You can access the metrics endpoint (for example, http://localhost:8000/metrics) of the vLLM service to view the current metrics. The following is an example output of the custom server:create_chat_completion:duration (timer type), which can be visualized using visualization tools like Grafana.

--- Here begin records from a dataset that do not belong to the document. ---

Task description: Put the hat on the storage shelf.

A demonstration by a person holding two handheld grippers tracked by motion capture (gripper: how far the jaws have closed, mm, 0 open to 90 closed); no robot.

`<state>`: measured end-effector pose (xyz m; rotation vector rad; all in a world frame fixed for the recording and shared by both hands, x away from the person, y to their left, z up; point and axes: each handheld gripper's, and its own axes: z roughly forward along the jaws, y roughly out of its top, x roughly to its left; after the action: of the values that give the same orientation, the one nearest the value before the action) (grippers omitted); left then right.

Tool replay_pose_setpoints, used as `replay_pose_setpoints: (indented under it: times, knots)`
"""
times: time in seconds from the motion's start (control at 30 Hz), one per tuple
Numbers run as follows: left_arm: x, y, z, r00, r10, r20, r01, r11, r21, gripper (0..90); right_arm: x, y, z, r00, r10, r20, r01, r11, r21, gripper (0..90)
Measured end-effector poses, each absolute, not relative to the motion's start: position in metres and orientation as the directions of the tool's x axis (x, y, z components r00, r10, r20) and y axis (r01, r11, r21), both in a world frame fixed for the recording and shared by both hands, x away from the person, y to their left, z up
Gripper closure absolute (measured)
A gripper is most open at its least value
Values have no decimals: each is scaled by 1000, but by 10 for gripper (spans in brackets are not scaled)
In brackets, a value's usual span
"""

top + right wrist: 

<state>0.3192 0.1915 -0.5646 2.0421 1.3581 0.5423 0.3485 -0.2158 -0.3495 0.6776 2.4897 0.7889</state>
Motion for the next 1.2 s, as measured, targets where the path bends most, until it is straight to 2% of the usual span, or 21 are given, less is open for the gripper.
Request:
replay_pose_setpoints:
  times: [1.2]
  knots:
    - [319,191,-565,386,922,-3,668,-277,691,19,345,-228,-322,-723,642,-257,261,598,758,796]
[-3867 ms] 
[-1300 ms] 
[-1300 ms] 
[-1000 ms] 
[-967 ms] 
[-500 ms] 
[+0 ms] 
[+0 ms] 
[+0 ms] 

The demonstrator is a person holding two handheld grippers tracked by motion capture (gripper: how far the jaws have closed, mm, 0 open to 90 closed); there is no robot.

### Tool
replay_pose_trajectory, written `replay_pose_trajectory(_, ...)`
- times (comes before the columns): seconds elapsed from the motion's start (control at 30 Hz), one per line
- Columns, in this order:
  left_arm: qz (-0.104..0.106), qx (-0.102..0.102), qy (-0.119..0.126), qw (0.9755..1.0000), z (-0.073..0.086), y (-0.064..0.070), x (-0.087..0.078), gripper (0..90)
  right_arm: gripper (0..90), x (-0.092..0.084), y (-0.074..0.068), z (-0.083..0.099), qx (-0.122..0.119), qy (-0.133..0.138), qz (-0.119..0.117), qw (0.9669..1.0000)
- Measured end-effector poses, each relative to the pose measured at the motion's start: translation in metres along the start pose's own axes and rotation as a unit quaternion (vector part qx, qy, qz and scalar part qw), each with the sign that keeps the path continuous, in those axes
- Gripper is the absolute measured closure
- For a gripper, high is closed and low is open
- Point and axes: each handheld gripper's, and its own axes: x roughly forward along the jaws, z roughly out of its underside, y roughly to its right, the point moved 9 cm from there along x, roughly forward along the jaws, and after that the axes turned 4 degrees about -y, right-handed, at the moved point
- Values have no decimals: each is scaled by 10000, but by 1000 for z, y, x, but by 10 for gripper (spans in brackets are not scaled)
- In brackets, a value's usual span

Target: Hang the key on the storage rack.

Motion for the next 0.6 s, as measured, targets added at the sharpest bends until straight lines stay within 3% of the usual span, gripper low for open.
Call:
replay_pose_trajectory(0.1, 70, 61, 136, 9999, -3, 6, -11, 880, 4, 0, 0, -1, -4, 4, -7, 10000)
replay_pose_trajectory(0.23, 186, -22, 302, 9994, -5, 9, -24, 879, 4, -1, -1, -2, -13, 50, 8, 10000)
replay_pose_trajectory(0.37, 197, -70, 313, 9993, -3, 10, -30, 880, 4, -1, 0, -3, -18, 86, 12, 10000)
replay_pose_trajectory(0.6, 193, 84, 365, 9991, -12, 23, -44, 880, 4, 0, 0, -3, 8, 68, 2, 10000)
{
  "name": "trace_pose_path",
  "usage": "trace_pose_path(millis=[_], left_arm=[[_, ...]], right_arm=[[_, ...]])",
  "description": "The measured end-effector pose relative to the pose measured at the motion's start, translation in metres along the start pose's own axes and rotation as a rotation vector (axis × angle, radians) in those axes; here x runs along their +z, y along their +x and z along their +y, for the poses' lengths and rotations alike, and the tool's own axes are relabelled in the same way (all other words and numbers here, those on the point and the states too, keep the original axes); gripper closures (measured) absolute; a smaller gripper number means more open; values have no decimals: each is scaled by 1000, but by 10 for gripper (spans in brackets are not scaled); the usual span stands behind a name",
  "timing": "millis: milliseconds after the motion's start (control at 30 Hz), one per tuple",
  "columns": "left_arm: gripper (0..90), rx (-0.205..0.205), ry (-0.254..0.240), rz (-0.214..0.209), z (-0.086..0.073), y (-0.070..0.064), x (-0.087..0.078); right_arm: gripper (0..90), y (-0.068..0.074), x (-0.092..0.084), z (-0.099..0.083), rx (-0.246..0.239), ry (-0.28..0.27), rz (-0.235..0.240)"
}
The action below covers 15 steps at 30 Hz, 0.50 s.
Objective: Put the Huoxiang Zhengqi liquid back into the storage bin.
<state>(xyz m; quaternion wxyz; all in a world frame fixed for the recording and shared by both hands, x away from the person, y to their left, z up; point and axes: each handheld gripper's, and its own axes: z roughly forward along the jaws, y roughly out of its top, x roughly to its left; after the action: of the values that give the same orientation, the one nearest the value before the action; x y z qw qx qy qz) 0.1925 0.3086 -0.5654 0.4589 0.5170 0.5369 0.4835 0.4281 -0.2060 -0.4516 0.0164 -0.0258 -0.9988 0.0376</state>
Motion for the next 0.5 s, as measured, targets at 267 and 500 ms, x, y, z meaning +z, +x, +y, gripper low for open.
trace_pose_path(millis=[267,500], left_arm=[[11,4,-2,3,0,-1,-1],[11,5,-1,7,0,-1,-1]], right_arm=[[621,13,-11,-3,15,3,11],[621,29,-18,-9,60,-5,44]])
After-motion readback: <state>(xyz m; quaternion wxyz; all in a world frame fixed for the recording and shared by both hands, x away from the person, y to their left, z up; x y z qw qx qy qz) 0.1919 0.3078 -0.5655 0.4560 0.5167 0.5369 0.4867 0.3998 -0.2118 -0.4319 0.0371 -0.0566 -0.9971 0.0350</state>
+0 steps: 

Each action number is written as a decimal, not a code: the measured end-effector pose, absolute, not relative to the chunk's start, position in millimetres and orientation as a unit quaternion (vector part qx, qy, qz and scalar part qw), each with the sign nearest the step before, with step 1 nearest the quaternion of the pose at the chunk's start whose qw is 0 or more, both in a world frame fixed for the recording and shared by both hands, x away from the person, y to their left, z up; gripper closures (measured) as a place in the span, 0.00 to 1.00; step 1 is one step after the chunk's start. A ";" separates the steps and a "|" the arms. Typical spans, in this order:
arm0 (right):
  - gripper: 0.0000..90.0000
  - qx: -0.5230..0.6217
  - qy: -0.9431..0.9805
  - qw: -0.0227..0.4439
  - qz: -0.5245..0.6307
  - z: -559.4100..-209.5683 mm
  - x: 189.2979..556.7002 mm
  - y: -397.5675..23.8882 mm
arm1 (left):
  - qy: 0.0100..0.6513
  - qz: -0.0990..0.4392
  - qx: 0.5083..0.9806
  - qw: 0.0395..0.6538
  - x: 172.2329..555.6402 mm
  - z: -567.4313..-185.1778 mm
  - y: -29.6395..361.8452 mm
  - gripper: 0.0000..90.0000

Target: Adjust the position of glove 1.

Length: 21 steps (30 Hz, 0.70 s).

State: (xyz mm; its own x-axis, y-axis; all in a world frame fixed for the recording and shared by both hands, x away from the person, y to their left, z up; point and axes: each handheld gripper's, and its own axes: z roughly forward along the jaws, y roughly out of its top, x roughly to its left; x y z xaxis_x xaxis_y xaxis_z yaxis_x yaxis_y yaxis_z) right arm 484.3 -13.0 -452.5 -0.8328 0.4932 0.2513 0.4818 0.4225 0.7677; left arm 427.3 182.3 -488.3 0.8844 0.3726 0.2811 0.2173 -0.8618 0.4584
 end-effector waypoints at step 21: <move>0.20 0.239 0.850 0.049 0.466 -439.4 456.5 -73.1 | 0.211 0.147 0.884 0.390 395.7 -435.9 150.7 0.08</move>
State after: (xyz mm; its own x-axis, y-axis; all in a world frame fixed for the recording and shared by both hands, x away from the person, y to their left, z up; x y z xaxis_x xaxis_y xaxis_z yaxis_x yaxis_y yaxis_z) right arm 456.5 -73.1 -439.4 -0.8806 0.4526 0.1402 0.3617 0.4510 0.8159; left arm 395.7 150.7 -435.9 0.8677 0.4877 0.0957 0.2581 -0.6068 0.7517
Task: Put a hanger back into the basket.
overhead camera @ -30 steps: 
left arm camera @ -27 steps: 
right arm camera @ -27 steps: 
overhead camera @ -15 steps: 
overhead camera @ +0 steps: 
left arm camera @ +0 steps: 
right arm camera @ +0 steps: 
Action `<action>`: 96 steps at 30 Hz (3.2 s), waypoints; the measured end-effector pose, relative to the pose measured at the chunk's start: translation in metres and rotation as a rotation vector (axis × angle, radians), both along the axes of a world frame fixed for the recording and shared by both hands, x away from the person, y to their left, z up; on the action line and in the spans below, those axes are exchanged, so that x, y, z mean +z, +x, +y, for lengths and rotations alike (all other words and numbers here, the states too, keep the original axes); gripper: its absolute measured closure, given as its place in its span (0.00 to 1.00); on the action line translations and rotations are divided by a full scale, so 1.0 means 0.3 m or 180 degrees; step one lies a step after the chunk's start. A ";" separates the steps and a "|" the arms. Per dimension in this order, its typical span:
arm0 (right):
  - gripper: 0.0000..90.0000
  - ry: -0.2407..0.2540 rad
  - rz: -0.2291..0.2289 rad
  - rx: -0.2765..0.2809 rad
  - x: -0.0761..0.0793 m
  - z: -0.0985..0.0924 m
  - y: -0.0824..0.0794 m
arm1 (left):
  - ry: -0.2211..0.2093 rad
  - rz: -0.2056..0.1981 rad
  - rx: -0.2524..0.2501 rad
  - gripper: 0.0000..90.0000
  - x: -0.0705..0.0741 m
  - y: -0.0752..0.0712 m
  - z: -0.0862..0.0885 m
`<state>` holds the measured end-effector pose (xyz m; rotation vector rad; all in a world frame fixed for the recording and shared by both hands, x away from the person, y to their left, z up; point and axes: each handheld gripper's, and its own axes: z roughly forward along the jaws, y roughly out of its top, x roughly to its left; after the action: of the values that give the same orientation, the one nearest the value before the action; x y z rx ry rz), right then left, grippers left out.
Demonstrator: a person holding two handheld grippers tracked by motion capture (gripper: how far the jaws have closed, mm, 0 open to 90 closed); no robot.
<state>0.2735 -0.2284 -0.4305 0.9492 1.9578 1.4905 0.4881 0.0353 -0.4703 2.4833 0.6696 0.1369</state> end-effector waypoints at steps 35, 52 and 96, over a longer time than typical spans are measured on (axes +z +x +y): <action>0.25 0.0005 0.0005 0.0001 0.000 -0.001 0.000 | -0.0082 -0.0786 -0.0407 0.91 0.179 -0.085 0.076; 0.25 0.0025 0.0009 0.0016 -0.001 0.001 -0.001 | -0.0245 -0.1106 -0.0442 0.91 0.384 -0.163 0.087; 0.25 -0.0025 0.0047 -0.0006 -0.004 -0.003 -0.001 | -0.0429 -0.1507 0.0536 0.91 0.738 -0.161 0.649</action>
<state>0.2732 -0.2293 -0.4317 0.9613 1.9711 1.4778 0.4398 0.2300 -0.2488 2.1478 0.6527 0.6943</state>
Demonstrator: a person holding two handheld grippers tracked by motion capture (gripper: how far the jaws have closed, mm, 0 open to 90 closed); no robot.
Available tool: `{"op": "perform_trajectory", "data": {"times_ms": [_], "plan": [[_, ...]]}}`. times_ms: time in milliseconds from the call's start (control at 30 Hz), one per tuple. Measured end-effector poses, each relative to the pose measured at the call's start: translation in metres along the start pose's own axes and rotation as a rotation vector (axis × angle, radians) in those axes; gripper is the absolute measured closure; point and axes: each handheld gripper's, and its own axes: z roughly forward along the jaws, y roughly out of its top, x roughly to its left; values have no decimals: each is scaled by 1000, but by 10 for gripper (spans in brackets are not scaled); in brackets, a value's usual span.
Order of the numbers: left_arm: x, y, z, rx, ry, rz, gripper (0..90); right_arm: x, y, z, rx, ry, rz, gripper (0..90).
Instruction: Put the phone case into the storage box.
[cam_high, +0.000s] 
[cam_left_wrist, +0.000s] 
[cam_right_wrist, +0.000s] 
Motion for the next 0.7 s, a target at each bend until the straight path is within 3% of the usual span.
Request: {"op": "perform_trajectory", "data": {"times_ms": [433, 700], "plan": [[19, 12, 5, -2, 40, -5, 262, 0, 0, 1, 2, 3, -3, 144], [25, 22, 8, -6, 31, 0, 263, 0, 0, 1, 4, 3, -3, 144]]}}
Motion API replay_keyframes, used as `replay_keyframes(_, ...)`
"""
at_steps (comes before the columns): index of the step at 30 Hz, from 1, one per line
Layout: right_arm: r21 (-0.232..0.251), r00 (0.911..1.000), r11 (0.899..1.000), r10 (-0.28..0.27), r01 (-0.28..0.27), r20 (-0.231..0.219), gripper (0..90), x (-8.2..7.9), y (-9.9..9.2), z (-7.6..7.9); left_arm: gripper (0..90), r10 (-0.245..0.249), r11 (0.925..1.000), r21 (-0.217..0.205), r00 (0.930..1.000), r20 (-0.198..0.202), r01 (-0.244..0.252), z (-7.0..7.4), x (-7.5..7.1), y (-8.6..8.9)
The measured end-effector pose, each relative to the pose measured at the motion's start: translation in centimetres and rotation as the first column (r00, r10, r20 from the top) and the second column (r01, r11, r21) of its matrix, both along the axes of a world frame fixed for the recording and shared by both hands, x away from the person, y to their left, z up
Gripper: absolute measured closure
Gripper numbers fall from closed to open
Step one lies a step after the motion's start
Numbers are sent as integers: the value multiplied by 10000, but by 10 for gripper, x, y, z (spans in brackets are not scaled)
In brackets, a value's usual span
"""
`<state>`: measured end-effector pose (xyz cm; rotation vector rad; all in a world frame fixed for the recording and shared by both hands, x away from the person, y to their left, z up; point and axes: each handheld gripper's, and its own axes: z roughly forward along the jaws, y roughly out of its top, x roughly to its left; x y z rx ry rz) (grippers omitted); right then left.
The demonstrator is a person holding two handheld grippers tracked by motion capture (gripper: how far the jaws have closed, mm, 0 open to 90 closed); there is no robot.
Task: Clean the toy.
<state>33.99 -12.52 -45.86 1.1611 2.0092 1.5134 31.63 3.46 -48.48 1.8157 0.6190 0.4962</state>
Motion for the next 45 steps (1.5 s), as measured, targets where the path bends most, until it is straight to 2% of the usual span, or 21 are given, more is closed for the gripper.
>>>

# Replace localhost:8000 with the serving IP address and port.
curl -s http://localhost:8000/metrics | grep -E "server:create_chat_completion:duration"
# HELP vllm_profiling_server:create_chat_completion:duration Execution duration of server:create_chat_completion:duration
# TYPE vllm_profiling_server:create_chat_completion:duration histogram
vllm_profiling_server:create_chat_completion:duration_sum{dp="-1"} 15.44140076637268
vllm_profiling_server:create_chat_completion:duration_bucket{dp="-1",le="0.001"} 0.0
...
vllm_profiling_server:create_chat_completion:duration_bucket{dp="-1",le="0.2"} 1.0
...
vllm_profiling_server:create_chat_completion:duration_bucket{dp="-1",le="+Inf"} 9.0
vllm_profiling_server:create_chat_completion:duration_count{dp="-1"} 9.0

Built-in Metric Symbols

The following are metric symbols built into the tool. All metric names are automatically prefixed with vllm_profiling_ and contain the dp label. (The scheduling process is the actual DP domain ID, and the request process is -1.)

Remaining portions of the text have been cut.